Nuestras culturas han pertenecido a lo que hasta hace medio siglo se llamaba sin reticencia ni rubor “la civilización del libro”. Es decir, el libro ocupaba el podio central en la cadena alimentaria del espíritu: por él ante todo se transmitía el conocimiento, se perpetuaban las consignas morales (incluidas las críticas a su dogmatismo) y se solazaban las almas. Ahora, su primacía en tales competencias dista de estar clara.
Hubo una época en que no había libros impresos (pero sí autores como Aristóteles o Jorge Manrique), luego lo importante es que no decaiga la filosofía, la novela o la poesía aunque nos llegue por vía electrónica. Aun así, no es lo mismo. Algo se pierde, aunque solo sea en el plano estético. No es lo mismo pasear a caballo que trasladarse en bicicleta.

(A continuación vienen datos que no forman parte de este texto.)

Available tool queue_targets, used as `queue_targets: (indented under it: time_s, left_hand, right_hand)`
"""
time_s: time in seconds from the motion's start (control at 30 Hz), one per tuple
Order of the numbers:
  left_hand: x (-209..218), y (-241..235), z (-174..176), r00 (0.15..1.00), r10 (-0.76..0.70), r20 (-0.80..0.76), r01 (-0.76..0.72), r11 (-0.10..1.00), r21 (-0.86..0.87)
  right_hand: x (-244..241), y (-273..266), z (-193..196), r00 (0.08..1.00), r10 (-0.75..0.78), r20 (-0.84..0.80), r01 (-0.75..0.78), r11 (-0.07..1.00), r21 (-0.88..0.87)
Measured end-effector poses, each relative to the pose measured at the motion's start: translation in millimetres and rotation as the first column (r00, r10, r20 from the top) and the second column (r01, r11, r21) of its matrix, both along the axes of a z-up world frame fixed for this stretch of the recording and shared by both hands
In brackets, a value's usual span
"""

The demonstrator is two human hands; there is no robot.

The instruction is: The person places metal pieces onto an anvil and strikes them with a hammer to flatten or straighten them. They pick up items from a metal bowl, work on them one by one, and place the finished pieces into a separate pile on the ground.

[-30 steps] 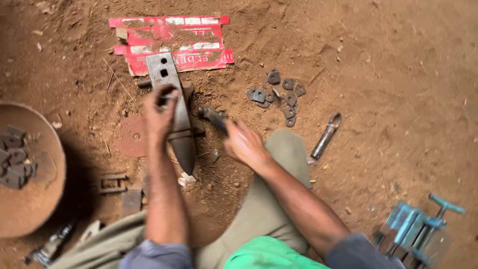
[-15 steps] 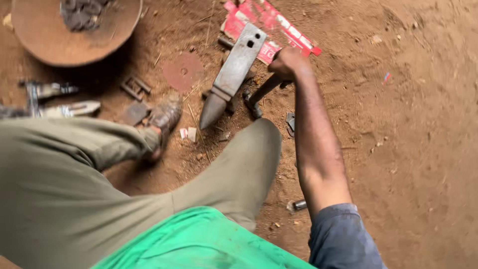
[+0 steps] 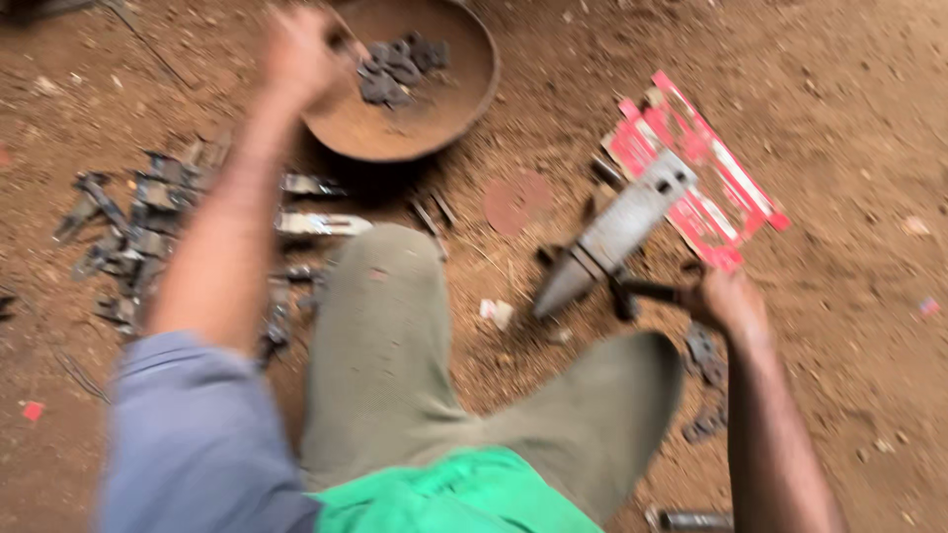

Tampoco la desatención y desprotección del libro son buenas señales: ¿por qué esas cadenas privadas de televisión en manos de empresas que hicieron fortuna vendiendo libros ahora les rehúyen el mínimo apoyo en su programación? Y los libros van ligados a las librerías, que no son simples comercios virtuales como Amazon, ni tiendas de accesorios, sino configuraciones de un paisaje urbano en el que primaba la imaginación humanista, tan vanguardista como tradicional. Para algunos, entre quienes me incluyo, más árido sería recorrer una ciudad sin librerías que deambular por el desierto.